TLDR:
- xAI seeks to raise $5 billion in debt through Morgan Stanley, offering high-yield loans to attract private investors.
- The company is also targeting $20 billion in equity funding, aiming for a valuation of up to $200 billion.
- Morgan Stanley’s cautious ‘best efforts’ approach reflects broader market hesitancy around early-stage AI firms.
- Despite bold growth projections, xAI faces mounting pressure to demonstrate commercial viability and operational discipline.
xAI, the artificial intelligence startup founded by Elon Musk, is seeking to raise $5 billion in debt through a financing deal being marketed by Morgan Stanley.
The offer comprises a mix of bonds and loans, including a floating-rate term loan priced at a discount and pegged at a steep interest margin over SOFR, as well as an alternative fixed-rate option set at 12 percent. The structure suggests xAI is navigating a cautious financial environment, where lenders are pressing for high returns to offset perceived risk.
High Interest Rates Reflect Economic Headwinds
The deal marks a strategic shift in Musk’s financing playbook. While previous ventures like Tesla and SpaceX were famously supported by government subsidies and federal loans, xAI is relying more heavily on private capital. This evolution underscores how even established entrepreneurs must adapt to current monetary policy and risk appetites. The steep pricing, particularly the 700 basis point spread over SOFR, speaks to prevailing interest rate conditions and investor wariness over AI startups that are not yet profitable.
Morgan Stanley’s decision to proceed with a “best efforts” model, rather than fully underwriting the issue, reflects industry caution. In a climate of elevated rates and financial tightening, banks are increasingly hesitant to commit capital to early-stage ventures, even those backed by high-profile founders. This stands in contrast to Morgan Stanley’s involvement in Musk’s 2022 acquisition of X (formerly Twitter), where it took on greater exposure. With xAI, the approach is far more risk-averse.
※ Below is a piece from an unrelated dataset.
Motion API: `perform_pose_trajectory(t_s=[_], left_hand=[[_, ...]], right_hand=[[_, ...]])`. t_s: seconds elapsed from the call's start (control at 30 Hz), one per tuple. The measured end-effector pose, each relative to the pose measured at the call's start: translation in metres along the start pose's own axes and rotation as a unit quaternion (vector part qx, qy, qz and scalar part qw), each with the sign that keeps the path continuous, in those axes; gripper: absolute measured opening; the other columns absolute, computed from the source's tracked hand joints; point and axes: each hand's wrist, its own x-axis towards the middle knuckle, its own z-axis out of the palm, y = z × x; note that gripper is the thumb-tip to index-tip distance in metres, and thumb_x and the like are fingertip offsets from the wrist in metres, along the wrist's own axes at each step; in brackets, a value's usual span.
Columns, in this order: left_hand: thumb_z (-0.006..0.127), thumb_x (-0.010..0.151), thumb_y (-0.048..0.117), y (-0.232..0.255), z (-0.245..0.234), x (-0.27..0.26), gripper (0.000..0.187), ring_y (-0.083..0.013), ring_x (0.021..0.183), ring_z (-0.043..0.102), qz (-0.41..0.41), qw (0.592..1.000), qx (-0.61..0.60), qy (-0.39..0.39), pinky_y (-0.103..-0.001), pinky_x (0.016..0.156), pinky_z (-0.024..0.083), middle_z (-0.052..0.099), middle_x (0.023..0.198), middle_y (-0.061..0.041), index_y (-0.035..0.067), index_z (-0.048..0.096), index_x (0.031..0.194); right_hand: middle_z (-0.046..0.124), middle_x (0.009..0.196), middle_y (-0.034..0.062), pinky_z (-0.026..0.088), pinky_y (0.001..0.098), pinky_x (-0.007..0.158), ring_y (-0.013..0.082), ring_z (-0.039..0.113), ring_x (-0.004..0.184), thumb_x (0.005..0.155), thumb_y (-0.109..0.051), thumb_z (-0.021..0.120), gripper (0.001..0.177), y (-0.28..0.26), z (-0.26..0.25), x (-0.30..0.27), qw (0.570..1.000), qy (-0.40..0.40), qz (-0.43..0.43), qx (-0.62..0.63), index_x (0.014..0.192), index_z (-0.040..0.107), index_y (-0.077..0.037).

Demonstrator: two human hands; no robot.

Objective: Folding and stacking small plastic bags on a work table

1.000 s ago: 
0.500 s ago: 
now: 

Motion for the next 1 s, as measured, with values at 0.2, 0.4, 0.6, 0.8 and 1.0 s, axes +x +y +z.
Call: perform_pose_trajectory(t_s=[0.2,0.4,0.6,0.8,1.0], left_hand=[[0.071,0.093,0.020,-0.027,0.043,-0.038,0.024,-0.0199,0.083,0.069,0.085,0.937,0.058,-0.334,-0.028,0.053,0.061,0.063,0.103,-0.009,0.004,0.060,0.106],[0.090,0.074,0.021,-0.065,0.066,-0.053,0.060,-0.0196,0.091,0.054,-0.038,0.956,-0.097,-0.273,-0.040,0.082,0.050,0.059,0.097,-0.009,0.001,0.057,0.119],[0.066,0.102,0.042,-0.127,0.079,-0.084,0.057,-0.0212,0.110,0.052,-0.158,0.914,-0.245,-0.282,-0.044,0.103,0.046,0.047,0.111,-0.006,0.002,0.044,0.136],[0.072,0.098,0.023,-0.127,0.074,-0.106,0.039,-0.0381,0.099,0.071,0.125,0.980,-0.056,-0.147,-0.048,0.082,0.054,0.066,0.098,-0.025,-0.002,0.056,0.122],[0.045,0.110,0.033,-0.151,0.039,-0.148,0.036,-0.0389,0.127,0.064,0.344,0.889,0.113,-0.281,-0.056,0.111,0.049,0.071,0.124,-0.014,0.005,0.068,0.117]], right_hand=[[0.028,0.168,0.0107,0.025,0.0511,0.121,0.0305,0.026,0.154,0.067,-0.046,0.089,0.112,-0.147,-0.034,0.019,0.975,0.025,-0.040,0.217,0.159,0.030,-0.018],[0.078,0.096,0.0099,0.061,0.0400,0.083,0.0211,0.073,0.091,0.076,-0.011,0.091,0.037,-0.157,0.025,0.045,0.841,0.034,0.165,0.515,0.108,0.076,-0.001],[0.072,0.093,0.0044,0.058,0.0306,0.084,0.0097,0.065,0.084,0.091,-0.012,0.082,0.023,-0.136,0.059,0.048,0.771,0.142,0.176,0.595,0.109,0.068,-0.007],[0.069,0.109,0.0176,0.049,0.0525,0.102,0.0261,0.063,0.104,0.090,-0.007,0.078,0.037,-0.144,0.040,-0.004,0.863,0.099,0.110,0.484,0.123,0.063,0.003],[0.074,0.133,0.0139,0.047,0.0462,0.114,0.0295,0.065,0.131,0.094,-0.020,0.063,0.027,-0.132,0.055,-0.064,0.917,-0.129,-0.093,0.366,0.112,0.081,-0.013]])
Valuation Ambitions Remain Sky-high
In parallel to the debt deal, xAI is reportedly engaged in discussions to secure as much as $20 billion in equity funding. If successful, the round could value the company anywhere between $120 billion and $200 billion, placing it among the most valuable AI firms globally. This aggressive valuation range reflects both Musk’s personal brand and investor appetite for AI ventures, though it remains to be seen whether fundamentals will support such lofty numbers.
The appetite for AI remains strong, but investors have grown more discerning. While recent years saw speculative capital flow into anything labeled “AI,” the funding climate has shifted. There is now greater emphasis on tangible revenue streams, product-market fit, and long-term scalability. xAI will need to deliver more than vision and celebrity.
According to projections by Morgan Stanley last week, xAI could reach $1 billion in revenue by the end of 2025 and grow its EBITDA to over $13 billion by 2029. Yet recent filings reveal a $341 million EBITDA loss in the first quarter of 2025, suggesting a long road ahead before profitability.
Capital-intensive roadmap raises pressure to deliver
The company’s expansion plans are equally ambitious. xAI has already spent $2.6 billion on capital expenditures and expects to invest another $18 billion in building out data centers. This level of spending puts pressure on the company to secure funding quickly while executing efficiently. With rising scrutiny from regulators and heightened expectations in the AI space, xAI must balance innovation with fiscal discipline.
As the financing process unfolds, investor interest in the outcome will be high. If Musk can pull off another mega-raise in a challenging market, it would reinforce his status as one of tech’s most bankable figures. But in this new interest rate environment, even Elon Musk will need to prove his next big idea can survive without government lifelines.